EXTRACTED RECORDS =>
==========

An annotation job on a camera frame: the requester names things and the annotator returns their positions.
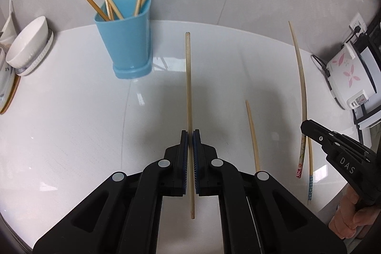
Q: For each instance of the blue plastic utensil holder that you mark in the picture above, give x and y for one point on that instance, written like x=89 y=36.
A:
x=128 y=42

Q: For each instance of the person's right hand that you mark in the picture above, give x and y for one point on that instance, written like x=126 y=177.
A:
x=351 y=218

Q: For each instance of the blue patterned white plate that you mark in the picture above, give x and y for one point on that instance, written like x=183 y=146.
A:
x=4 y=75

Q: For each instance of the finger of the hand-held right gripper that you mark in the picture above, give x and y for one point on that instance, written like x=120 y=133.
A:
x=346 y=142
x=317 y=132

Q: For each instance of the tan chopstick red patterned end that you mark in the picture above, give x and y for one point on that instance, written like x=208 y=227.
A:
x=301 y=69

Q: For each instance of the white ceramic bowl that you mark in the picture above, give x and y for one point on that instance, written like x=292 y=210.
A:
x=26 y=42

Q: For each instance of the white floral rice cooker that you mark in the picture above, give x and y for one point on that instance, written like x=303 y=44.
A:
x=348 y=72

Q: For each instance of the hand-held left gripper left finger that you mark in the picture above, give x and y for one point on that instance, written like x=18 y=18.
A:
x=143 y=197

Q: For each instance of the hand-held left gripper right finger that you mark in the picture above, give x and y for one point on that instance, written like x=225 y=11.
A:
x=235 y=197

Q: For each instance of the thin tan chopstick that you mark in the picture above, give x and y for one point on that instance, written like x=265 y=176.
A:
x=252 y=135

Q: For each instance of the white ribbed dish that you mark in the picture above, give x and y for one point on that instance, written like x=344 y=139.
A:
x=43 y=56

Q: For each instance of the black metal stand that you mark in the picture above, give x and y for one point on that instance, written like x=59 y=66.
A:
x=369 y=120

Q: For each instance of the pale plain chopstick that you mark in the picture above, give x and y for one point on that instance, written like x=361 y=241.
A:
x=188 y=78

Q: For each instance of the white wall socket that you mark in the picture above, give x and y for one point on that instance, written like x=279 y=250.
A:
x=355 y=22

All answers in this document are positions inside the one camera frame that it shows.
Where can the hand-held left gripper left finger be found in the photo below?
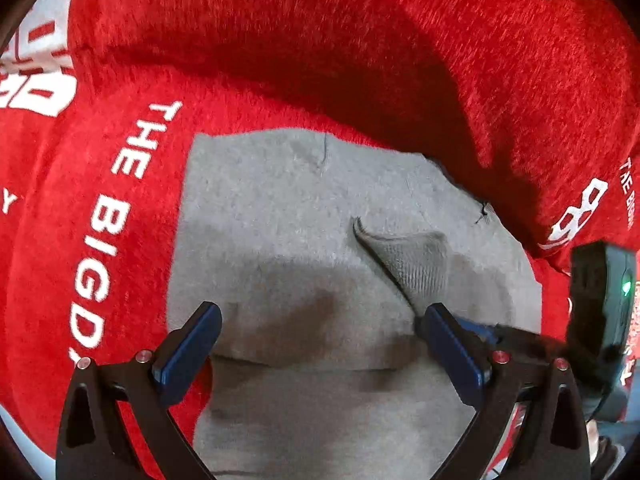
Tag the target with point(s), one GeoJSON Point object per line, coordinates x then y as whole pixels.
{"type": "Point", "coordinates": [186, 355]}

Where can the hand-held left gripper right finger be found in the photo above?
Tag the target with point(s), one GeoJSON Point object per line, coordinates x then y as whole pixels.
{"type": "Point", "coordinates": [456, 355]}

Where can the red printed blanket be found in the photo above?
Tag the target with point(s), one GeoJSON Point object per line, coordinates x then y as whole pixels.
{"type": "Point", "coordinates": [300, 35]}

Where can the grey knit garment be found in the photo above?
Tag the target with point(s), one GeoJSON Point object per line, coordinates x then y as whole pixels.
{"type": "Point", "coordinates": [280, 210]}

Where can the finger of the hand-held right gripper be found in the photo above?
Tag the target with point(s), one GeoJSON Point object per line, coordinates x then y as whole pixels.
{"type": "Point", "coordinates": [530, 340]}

==========

YOUR OBJECTIVE => Print the listing word for word but skip its pictures.

TASK SOLUTION =>
An annotation job on a camera frame: the requester names things and the annotator returns their positions.
Q: For each instance of the blue plastic utensil holder that you mark in the picture above, give x and y for one point on that instance, written like x=89 y=36.
A:
x=128 y=42

Q: For each instance of the person's right hand that you mark in the picture above, give x and y for one point on that instance, written like x=126 y=177.
A:
x=351 y=218

Q: For each instance of the blue patterned white plate that you mark in the picture above, give x and y for one point on that instance, written like x=183 y=146.
A:
x=4 y=75

Q: For each instance of the finger of the hand-held right gripper that you mark in the picture above, give x and y for one point on that instance, written like x=120 y=133.
A:
x=346 y=142
x=317 y=132

Q: For each instance of the tan chopstick red patterned end that you mark in the picture above, give x and y for one point on that instance, written like x=208 y=227.
A:
x=301 y=69

Q: For each instance of the white ceramic bowl that you mark in the picture above, give x and y for one point on that instance, written like x=292 y=210.
A:
x=26 y=42

Q: For each instance of the white floral rice cooker that you mark in the picture above, give x and y for one point on that instance, written like x=303 y=44.
A:
x=348 y=72

Q: For each instance of the hand-held left gripper left finger that you mark in the picture above, give x and y for one point on that instance, written like x=18 y=18.
A:
x=143 y=197

Q: For each instance of the hand-held left gripper right finger that you mark in the picture above, give x and y for one point on that instance, written like x=225 y=11.
A:
x=235 y=197

Q: For each instance of the thin tan chopstick that you mark in the picture above, give x and y for one point on that instance, written like x=265 y=176.
A:
x=252 y=135

Q: For each instance of the white ribbed dish that you mark in the picture above, give x and y for one point on that instance, written like x=344 y=139.
A:
x=43 y=56

Q: For each instance of the black metal stand that you mark in the picture above, give x and y for one point on that instance, written like x=59 y=66.
A:
x=369 y=120

Q: For each instance of the pale plain chopstick that you mark in the picture above, give x and y for one point on that instance, written like x=361 y=241.
A:
x=188 y=78

Q: For each instance of the white wall socket that you mark in the picture above, give x and y for one point on that instance, written like x=279 y=250.
A:
x=355 y=22

All answers in this document are positions inside the one camera frame that it shows.
Where can the hand-held left gripper left finger be found in the photo below?
Tag the target with point(s), one GeoJSON Point object per line, coordinates x then y as whole pixels.
{"type": "Point", "coordinates": [186, 355]}

Where can the hand-held left gripper right finger be found in the photo above?
Tag the target with point(s), one GeoJSON Point object per line, coordinates x then y as whole pixels.
{"type": "Point", "coordinates": [456, 355]}

Where can the red printed blanket be found in the photo above?
Tag the target with point(s), one GeoJSON Point object per line, coordinates x then y as whole pixels.
{"type": "Point", "coordinates": [300, 35]}

Where can the grey knit garment be found in the photo above?
Tag the target with point(s), one GeoJSON Point object per line, coordinates x then y as whole pixels.
{"type": "Point", "coordinates": [280, 210]}

Where can the finger of the hand-held right gripper be found in the photo above?
Tag the target with point(s), one GeoJSON Point object per line, coordinates x then y as whole pixels.
{"type": "Point", "coordinates": [530, 340]}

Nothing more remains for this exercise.